L’une des raisons principales pour lesquelles il est si facile de « suivre l’exemple » des sceptiques est probablement que les gens ont en général une forte aversion pour les choses qu’ils ne peuvent pas expliquer ou qu’ils ne comprennent pas.

Les « boîtes noires » nous rendent nerveux

Le problème avec l’IA dite sous-symbolique (des algorithmes qui reconnaissent tout, des formes aux motifs complexes, à l’aide d’un processus appelé classification) est qu’elle est perçue comme une « boîte noire ».

C'est précisément ce que l'on appelle la recherche sur l'IA explicable, menée par des chercheurs comme Inga Strümke à la NTNU. Les résultats de ces travaux montrent que lorsqu'un événement imprévu se produit, les gens ont besoin d'une explication.

Nous acceptons que les gens en général, y compris les médecins, commettent des erreurs. En effet, nous pouvons comprendre la raison de ce qui s'est passé. Cependant, nous ne savons pas comment un outil d'IA subsymbolique est parvenu à sa classification. Cela nous rend nerveux et peu sûrs de nous.

L'IA peut offrir une aide clé dans le secteur de la santé

C’est probablement une raison importante pour laquelle, lorsque des personnes « tolérantes au risque » commettent des erreurs fatales sur la base de conseils mal fondés basés sur l’IA, toute confiance prudemment établie par d’autres peut être démolie en quelques minutes.

Nous pensons que la société doit s’emparer de ce problème. Notamment en raison des idées publiées par la médecin Ishita Barua dans son récent livre « Kunstig intelligens redder liv » (L’intelligence artificielle sauve des vies, en norvégien). Barua est également titulaire d’un doctorat en utilisation de l’IA en médecine. Elle soutient que le secteur de la santé doit franchir le pas et utiliser des modèles d’apprentissage automatique en raison de l’énorme potentiel qu’ils offrent.

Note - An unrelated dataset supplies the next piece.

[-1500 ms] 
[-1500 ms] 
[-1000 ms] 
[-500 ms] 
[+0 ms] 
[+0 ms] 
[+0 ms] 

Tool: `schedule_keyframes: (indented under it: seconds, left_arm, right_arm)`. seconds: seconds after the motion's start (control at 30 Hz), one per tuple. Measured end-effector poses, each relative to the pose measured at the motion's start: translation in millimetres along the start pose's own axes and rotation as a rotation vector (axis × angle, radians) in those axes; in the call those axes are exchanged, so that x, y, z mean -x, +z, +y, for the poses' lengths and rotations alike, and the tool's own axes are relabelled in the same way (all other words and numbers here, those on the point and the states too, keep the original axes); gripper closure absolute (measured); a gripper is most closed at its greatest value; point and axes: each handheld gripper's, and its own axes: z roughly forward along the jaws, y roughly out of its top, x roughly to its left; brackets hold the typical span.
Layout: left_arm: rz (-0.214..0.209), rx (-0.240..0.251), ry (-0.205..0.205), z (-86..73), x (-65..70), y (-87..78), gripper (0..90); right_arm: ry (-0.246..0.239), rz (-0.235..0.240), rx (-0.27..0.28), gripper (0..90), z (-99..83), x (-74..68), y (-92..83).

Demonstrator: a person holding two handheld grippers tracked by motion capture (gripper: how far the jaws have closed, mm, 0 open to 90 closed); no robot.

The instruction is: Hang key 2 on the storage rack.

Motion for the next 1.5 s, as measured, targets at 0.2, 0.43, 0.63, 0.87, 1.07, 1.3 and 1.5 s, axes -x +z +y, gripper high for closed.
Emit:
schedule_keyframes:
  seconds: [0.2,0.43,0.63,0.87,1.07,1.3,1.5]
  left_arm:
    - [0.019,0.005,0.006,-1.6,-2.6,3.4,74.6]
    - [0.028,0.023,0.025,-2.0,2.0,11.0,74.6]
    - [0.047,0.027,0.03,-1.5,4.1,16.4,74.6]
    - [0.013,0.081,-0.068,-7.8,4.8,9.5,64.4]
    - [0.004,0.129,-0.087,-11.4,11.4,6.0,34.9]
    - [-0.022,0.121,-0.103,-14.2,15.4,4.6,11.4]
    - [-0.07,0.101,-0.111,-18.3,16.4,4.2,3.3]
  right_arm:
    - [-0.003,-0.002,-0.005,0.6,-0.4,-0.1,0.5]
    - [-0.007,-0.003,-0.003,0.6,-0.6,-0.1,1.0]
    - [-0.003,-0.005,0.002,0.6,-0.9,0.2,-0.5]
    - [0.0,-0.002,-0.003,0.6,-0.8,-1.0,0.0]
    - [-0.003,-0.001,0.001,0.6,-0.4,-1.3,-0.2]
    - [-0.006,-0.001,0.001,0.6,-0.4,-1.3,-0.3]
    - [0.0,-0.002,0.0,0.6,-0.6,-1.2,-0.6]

Alors que peut faire le secteur de la santé pour éviter de tomber dans le « piège Tesla » ?

Données clés des personnes réticentes au risque

Pour tester les modèles d’IA, demandez à des médecins moins tolérants au risque de tester l’outil, d’observer, d’apprendre et de diffuser leur expérience sans, du moins dans un premier temps, utiliser les conseils basés sur l’IA dans le traitement de leurs patients.

Cette approche a le potentiel d’offrir aux modèles des données d’entraînement plus fiables et de meilleure qualité. L’étude de Tesla nous explique pourquoi. Lorsque l’IA du pilote automatique de la voiture faisait quelque chose d’étrange, les conducteurs « prudents » prenaient le volant et corrigeaient l’erreur. Cela a fourni au modèle un précieux apprentissage automatique, permettant à l’outil d’IA d’ajuster son style de conduite.

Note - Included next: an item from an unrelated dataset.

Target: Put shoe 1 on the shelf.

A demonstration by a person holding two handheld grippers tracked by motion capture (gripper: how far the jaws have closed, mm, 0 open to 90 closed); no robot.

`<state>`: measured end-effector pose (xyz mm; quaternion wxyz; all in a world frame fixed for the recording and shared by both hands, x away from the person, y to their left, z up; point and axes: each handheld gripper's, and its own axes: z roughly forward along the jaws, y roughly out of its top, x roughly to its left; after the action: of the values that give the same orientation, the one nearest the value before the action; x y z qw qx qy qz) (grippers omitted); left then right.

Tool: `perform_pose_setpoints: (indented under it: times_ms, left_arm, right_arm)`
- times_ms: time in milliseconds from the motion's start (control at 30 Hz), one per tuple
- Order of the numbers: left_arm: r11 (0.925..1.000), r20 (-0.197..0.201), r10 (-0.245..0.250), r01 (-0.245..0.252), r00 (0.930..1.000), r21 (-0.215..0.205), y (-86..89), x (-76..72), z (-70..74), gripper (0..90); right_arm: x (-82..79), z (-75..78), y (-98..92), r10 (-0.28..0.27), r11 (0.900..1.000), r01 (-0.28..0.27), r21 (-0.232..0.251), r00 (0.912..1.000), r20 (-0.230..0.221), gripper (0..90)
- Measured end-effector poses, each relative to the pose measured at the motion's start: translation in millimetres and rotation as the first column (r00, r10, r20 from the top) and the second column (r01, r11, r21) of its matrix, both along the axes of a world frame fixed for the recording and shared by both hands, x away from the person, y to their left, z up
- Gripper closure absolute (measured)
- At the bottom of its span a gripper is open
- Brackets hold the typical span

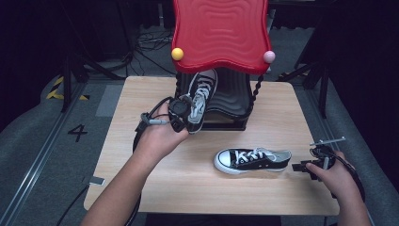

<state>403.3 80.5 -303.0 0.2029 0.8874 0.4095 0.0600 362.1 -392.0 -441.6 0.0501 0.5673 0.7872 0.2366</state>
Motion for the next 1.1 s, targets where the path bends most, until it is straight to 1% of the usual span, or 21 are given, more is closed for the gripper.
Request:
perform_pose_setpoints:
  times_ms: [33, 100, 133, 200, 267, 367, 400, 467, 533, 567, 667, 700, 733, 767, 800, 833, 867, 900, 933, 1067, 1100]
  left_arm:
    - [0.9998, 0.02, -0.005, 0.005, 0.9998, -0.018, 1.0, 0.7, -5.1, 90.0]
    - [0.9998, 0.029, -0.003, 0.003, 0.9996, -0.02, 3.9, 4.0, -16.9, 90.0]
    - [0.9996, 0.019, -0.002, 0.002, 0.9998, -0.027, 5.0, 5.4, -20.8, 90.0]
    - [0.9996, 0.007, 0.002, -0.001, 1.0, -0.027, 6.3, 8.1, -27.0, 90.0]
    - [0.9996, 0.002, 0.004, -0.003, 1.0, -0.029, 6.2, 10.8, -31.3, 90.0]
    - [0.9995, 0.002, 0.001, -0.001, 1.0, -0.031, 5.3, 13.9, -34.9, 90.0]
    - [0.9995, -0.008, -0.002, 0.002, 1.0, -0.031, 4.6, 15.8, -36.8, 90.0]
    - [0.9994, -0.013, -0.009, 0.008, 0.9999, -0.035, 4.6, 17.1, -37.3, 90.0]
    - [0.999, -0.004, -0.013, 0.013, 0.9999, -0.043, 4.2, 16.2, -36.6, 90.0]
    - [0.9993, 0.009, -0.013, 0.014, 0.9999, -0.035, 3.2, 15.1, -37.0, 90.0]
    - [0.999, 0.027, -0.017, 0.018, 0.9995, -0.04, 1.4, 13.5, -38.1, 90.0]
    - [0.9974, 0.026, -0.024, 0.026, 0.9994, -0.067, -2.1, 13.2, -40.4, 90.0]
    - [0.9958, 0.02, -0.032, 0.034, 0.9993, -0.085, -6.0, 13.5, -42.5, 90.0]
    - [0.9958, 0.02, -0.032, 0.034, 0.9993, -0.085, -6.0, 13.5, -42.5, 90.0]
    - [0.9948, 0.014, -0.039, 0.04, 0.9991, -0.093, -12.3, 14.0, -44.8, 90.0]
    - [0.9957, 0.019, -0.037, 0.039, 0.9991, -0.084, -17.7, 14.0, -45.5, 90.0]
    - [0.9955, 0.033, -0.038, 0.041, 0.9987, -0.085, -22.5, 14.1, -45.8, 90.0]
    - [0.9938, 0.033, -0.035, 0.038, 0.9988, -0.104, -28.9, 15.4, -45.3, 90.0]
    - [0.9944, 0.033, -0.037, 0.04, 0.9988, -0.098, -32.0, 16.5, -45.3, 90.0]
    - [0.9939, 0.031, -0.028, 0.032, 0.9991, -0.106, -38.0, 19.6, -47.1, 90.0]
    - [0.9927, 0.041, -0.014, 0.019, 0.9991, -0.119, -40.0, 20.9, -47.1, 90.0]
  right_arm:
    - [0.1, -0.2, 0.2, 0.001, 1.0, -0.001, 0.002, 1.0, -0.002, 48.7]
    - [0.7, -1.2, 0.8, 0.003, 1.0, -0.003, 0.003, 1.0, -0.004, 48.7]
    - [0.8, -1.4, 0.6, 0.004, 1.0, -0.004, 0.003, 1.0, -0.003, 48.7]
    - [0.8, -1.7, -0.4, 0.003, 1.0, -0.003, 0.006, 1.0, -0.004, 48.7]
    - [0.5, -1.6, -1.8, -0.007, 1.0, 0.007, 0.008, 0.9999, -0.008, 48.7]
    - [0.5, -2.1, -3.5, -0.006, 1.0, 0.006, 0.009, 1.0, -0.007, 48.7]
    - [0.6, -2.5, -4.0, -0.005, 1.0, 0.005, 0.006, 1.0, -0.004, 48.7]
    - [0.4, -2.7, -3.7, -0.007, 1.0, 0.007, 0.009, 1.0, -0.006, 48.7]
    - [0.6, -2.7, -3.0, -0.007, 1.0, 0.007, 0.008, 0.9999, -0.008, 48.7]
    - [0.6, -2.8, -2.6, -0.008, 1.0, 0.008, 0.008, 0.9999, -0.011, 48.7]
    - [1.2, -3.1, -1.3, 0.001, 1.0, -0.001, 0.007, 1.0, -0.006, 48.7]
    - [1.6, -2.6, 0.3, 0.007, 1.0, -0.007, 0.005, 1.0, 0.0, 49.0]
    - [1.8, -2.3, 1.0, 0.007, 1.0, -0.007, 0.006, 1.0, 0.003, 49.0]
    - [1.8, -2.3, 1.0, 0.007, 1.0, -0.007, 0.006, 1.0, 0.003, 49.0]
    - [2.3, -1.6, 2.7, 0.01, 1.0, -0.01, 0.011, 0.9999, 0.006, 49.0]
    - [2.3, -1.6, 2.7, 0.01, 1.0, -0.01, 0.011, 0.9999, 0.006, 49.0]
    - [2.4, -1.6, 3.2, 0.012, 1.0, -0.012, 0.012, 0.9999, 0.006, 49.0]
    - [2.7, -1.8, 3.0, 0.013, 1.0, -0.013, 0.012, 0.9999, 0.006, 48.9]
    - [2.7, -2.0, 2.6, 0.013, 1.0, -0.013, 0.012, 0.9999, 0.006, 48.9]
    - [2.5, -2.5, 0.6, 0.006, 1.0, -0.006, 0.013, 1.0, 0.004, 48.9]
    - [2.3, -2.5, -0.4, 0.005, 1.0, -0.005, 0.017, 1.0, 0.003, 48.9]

Dans les versions plus récentes du pilote automatique Tesla, l’outil d’IA s’est montré bien plus performant dans des situations similaires à celles dans lesquelles il avait été corrigé précédemment.

Mais la société risque de perdre de tels bénéfices si les utilisateurs « prudents » de l’IA sont effrayés par les erreurs commises par les techno-optimistes.